__WHAT TO WORK ON__
Only the lines from the start of the entries through the line with "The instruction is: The" are wanted; please output them exactly.

__RECORDS TO USE__
-------

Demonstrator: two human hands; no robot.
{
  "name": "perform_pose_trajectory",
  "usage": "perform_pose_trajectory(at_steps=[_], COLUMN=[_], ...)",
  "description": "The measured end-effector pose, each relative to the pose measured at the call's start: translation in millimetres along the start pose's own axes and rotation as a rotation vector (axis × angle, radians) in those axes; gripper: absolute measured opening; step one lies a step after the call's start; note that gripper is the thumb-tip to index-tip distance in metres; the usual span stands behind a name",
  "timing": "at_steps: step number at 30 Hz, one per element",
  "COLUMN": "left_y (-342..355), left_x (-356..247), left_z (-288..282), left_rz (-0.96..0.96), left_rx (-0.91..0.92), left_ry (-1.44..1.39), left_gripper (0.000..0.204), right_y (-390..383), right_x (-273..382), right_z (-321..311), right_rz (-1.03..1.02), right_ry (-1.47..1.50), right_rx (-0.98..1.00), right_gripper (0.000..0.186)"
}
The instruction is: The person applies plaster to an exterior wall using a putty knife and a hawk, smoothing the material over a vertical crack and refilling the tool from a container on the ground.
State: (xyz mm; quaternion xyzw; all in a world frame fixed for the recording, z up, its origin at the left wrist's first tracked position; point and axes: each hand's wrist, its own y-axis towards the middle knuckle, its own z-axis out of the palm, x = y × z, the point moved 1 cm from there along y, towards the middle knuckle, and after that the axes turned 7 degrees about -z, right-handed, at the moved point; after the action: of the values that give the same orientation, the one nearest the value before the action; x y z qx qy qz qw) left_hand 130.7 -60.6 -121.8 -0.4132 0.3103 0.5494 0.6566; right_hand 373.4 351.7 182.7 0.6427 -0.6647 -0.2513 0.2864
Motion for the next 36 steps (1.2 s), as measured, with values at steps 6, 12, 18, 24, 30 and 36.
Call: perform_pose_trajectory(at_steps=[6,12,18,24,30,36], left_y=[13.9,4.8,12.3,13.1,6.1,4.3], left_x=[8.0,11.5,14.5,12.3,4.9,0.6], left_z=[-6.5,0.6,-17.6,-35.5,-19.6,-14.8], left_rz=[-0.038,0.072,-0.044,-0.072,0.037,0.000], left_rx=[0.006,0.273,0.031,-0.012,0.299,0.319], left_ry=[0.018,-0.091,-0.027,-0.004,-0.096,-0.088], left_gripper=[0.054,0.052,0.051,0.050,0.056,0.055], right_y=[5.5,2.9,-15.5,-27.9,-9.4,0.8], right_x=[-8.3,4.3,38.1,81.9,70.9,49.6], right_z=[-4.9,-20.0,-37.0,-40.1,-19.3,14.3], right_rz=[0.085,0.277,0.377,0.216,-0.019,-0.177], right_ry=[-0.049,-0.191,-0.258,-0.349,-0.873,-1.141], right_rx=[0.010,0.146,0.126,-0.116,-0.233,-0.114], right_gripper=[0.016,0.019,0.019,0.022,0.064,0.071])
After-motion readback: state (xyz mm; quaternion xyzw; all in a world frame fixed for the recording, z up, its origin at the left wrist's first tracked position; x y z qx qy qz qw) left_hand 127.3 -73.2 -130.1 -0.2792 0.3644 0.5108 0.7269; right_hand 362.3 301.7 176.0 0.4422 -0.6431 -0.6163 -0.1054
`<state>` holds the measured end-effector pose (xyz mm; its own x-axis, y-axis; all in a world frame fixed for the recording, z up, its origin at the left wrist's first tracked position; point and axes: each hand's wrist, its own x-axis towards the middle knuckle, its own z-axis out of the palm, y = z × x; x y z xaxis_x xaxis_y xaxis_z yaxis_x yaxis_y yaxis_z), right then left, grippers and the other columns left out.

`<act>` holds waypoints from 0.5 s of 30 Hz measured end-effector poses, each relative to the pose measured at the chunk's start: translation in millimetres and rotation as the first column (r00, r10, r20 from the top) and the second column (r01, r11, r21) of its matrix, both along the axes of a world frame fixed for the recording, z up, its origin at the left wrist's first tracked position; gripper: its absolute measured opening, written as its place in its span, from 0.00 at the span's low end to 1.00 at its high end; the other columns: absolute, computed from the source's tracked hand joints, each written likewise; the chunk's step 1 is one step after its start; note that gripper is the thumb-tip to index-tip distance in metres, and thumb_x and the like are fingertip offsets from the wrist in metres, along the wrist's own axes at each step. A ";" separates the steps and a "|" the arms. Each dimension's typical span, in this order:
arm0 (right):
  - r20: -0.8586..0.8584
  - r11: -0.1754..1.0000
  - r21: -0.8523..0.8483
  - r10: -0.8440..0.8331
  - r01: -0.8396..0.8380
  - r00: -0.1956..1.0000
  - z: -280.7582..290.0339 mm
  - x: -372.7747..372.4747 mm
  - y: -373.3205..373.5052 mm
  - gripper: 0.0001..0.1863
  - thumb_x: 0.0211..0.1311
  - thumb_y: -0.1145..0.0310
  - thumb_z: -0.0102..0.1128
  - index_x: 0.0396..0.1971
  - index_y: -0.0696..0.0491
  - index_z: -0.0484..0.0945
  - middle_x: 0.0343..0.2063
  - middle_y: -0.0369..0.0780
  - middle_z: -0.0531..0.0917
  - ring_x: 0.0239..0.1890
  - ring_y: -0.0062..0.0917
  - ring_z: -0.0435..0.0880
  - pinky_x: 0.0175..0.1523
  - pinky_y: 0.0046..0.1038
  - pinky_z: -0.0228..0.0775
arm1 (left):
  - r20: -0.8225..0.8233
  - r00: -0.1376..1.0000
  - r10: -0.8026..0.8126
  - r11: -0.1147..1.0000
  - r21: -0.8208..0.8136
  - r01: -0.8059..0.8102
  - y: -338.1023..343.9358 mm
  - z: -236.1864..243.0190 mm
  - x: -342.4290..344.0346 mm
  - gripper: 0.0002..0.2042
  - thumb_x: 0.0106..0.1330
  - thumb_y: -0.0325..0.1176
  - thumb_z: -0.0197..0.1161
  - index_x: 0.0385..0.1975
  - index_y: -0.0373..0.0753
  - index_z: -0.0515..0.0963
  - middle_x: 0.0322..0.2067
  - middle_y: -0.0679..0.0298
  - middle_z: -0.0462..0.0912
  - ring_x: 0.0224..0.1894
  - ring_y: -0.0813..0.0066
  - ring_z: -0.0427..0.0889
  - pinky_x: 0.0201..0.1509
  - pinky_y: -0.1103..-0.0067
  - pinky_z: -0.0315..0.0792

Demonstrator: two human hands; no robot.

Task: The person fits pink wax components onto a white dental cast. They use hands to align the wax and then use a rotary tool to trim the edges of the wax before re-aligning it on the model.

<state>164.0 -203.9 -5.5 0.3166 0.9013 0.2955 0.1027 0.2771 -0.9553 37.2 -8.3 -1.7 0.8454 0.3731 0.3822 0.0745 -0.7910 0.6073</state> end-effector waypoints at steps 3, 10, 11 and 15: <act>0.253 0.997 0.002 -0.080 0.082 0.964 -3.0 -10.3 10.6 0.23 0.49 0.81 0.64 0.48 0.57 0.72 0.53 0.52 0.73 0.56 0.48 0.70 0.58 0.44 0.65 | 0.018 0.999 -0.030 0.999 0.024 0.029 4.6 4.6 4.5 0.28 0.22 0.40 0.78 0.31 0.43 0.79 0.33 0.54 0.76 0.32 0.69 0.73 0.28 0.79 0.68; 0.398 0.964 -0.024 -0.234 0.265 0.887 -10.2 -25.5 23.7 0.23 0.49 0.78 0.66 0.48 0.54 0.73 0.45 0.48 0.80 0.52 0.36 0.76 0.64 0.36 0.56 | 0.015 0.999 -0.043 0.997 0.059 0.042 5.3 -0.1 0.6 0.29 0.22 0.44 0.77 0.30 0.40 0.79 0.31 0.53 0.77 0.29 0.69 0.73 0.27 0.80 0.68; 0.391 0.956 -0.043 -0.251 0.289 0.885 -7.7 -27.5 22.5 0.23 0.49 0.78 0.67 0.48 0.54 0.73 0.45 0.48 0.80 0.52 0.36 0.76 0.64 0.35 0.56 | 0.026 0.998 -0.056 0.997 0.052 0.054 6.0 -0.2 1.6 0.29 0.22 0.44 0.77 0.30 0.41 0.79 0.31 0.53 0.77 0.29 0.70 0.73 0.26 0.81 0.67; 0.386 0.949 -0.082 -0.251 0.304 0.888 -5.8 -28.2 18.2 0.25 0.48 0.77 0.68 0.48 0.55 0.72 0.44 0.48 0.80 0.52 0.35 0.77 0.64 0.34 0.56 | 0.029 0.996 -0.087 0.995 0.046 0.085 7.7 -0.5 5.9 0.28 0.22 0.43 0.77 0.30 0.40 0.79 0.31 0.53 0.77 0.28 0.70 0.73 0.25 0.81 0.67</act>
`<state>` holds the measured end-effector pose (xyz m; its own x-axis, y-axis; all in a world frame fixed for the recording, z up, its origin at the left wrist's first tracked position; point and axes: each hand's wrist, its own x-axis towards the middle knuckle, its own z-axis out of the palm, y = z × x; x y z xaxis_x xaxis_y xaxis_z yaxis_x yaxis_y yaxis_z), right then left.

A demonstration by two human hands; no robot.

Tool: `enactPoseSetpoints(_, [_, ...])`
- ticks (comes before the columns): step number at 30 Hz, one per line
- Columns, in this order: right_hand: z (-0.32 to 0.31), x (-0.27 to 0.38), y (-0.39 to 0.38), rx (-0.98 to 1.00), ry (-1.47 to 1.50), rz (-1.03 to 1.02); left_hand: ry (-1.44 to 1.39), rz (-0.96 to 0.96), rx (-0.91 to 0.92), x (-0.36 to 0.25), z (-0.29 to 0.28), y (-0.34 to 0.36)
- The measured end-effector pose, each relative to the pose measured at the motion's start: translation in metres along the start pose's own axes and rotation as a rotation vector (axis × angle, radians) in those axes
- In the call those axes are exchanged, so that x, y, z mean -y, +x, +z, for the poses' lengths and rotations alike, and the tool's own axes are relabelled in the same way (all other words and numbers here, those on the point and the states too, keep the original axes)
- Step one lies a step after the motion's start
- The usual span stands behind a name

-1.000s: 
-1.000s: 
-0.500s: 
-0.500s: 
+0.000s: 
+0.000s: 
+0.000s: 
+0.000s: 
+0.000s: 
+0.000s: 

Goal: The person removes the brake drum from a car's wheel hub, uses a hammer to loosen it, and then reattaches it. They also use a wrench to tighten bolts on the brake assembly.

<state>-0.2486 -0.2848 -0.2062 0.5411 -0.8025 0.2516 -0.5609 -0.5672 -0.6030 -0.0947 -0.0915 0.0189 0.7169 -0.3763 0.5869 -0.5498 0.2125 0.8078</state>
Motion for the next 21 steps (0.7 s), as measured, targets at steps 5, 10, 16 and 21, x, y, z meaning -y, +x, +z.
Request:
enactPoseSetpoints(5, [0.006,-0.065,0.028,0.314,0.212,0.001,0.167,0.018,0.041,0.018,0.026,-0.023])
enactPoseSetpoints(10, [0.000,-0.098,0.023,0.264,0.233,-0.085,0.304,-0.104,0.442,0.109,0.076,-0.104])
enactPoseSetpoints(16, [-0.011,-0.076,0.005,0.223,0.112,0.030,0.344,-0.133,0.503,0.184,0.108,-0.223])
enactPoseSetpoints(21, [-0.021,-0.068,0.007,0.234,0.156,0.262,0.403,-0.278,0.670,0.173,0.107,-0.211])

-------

__EXERCISE RESPONSE__
Demonstrator: two human hands; no robot.
{
  "name": "perform_pose_trajectory",
  "usage": "perform_pose_trajectory(at_steps=[_], COLUMN=[_], ...)",
  "description": "The measured end-effector pose, each relative to the pose measured at the call's start: translation in millimetres along the start pose's own axes and rotation as a rotation vector (axis × angle, radians) in those axes; gripper: absolute measured opening; step one lies a step after the call's start; note that gripper is the thumb-tip to index-tip distance in metres; the usual span stands behind a name",
  "timing": "at_steps: step number at 30 Hz, one per element",
  "COLUMN": "left_y (-342..355), left_x (-356..247), left_z (-288..282), left_rz (-0.96..0.96), left_rx (-0.91..0.92), left_ry (-1.44..1.39), left_gripper (0.000..0.204), right_y (-390..383), right_x (-273..382), right_z (-321..311), right_rz (-1.03..1.02), right_ry (-1.47..1.50), right_rx (-0.98..1.00), right_gripper (0.000..0.186)"
}
The instruction is: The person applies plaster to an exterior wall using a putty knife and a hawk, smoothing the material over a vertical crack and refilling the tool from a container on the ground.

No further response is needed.